Quebra-cabeça de novo governo na Itália é dor de cabeça para UE
Constituição prevê que maior coalizão tenha prioridade na formação de um governo; partidos mais votados são preteridos pela regra
As negociações para a formação de um novo governo na Itália colocam a terceira maior economia da zona do euro em um mar de incertezas. O complexo sistema eleitoral, que favorece a formação de coalizões, precisará absorver a nova realidade: o domínio do bipartidarismo perdeu a validade. Cabe agora ao presidente Sergio Mattarella solicitar aos líderes da maior coligação, a centro-direita, que tentem formar um novo gabinete.
“O sistema não está desenhado para recompensar os partidos mais votados neste pleito, que são o Movimento Cinco Estrelas (M5S) e a Liga. Mas tudo pode mudar, especialmente se as coalizões forem quebradas e surgirem novas alianças”, diz a VEJA o economista Filippo Taddei, diretor do programa de Risco Global da Universidade Johns Hopkins (SAIS) em Bolonha, que serviu como assessor econômico no governo do Partido Democrata até abril de 2017.
A votação de domingo, 4, confirmou a rejeição aos partidos tradicionais e solidificou a ascensão do M5S, fundado pelo comediante Beppe Grillo há nove anos, com ideais antissistema e propostas descoladas da realidade. O partido obteve o maior número de votos, com 32% de apoio popular, e é liderado pelo inexperiente Luigi de Maio, de 31 anos.
O outro grande vencedor do pleito foi a Liga, legenda de extrema direita que simpatiza com o francês Frente Nacional, de Marine Le Pen, e Donald Trump. O partido é liderado por Matteo Salvini, de 44 anos, e foi o mais votado na coalizão de centro-direita que soma 37% dos votos. Já Silvio Berlusconi, que era apontado como o mais poderoso da coalização, deverá se contentar em ser um parceiro de menor importância.
Tanto a Liga quanto o M5S pretendem abandonar o apoio aos imigrantes e questionam os benefícios da União Europeia. “Como o mais provável é um prolongado período de incerteza política, é mais fácil que os partidos mostrem serviço com medidas simbólicas e baratas, como a rejeição aos imigrantes”, diz Taddei.
Cenários
Há pelo menos cinco cenários possíveis para os próximos meses e poucos devem tranquilizar os mercados ou os parceiros europeus da Itália.
No primeiro, os verdadeiros vencedores do pleito, a Liga e o M5S, concordam na formação de um governo. Isso requer que ambos abram mão de muitos dos itens de suas campanhas, uma vez que a Liga tem maior suporte nas regiões do norte do país, de direita, enquanto o M5S prevalece no sul. Outras disputas pelo poder entre os partidos podem agravar as divergências. Tanto Salvini quanto Luigi de Maio reclamarão protagonismo. Este cenário, que reúne os dois partidos antissistema, seria o pior para os mercados. Contudo, refletiriam em boa medida a temperatura do sentimento italiano em relação aos partidos tradicionais, à imigração e à União Europeia.

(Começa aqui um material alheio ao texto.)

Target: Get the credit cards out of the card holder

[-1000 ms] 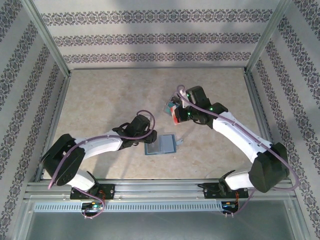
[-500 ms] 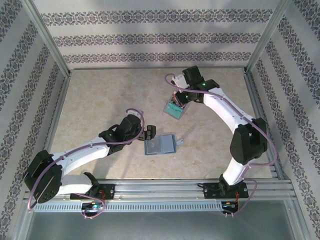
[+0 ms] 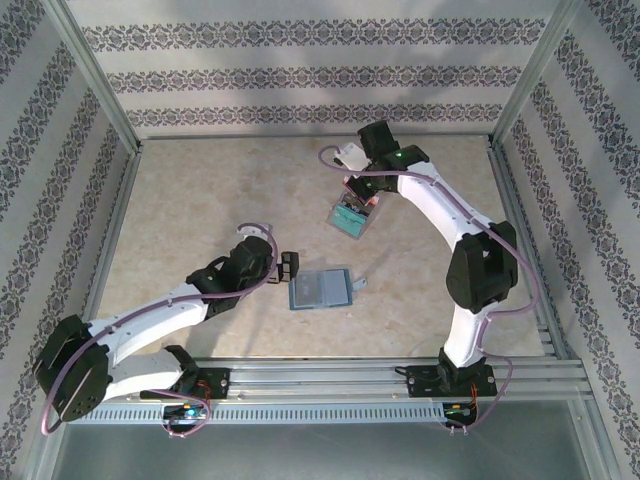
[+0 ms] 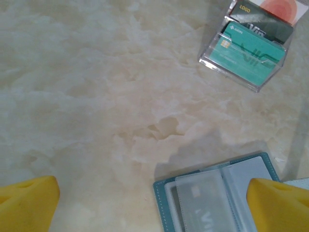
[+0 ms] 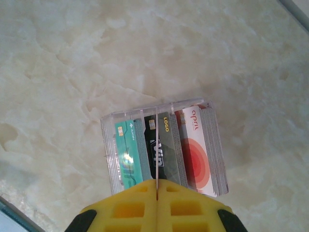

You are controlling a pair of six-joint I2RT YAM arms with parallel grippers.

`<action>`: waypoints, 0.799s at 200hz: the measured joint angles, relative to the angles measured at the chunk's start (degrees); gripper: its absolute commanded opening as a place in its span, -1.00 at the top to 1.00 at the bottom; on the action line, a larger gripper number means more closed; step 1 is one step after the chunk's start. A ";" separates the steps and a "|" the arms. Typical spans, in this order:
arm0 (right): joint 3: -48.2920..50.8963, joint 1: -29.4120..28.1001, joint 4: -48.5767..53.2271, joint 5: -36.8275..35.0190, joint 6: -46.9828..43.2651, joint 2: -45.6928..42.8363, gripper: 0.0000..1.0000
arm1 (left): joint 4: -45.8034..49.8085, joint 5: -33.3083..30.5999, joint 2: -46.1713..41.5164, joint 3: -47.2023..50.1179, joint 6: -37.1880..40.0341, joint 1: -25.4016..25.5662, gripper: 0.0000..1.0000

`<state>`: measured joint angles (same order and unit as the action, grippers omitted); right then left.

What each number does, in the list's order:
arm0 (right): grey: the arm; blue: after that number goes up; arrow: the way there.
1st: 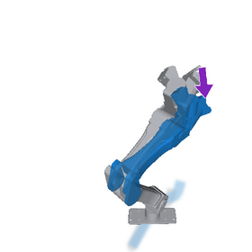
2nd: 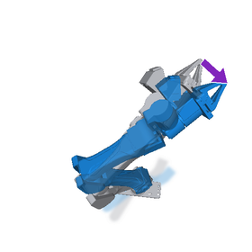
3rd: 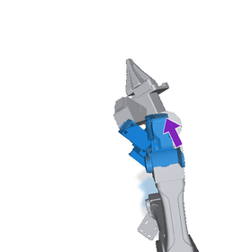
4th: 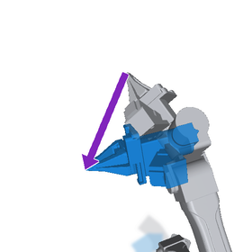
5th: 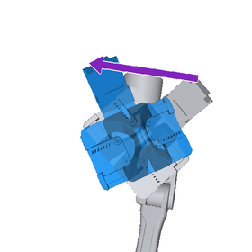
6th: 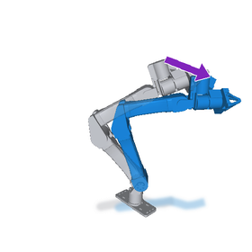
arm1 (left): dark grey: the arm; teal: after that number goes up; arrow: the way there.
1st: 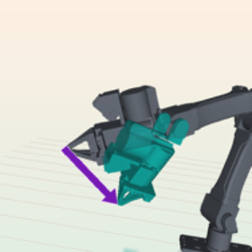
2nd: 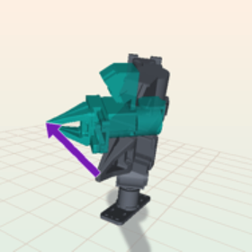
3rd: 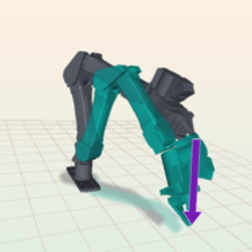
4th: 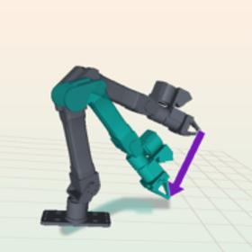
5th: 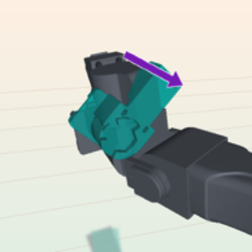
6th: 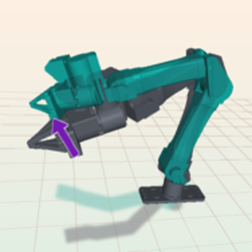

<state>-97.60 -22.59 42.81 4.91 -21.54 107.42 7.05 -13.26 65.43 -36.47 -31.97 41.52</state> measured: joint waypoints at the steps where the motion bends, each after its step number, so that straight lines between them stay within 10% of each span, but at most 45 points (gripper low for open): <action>1: -0.09 0.00 0.04 -0.02 -0.07 0.07 1.00 | 0.00 -0.04 -0.04 0.02 0.02 0.00 -0.99; 160: -10.34 0.92 5.03 -3.19 -6.99 10.43 1.00 | 0.33 -3.98 -2.19 1.33 -0.17 -0.28 -0.99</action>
<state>-107.94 -21.67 47.83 1.72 -28.53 117.84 7.38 -17.23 63.24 -35.14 -32.14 41.23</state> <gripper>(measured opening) 0.053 0.993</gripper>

“As reformas econômicas exigidas pela União Europeia devem ficar ainda mais distantes e a pressão de Bruxelas será usada pelos populistas para ganhar legitimidade”, diz o cientista político Erik Jones, diretor da faculdade de estudos europeus da Universidade Johns Hopkins (SAIS).
Em um segundo cenário, a centro-direita consegue formar um governo aliado a partidos menores. As projeções dão entre 247 e 257 assentos na Câmara (são necessários 316 para obter maioria) e entre 128 e 140 no senado (onde 158 compõem o grupo majoritário). Neste caso, Salvini teria chances de se tornar primeiro-ministro e ser um parceiro difícil para Bruxelas.
As outras alternativas seriam um governo de partidos de esquerda aliados ao M5S. A renúncia do ex-primeiro ministro Matteo Renzi, que liderava o Partido Democrata, pode facilitar esse processo. Renzi havia defendido que a legenda permanecesse na oposição.
O presidente italiano tem ainda autoridade para estabelecer um governo temporário que evite a paralisia completa do Executivo, bem como a formação de uma grande coalizão ao estilo alemão, que permitiu a permanência de Angela Merkel no governo. Contudo, ainda que a centro-direita e a centro-esquerda se aliem, não teriam maioria, fazendo com que novas eleições, em um relativo curto período de tempo, não possam ser descartadas.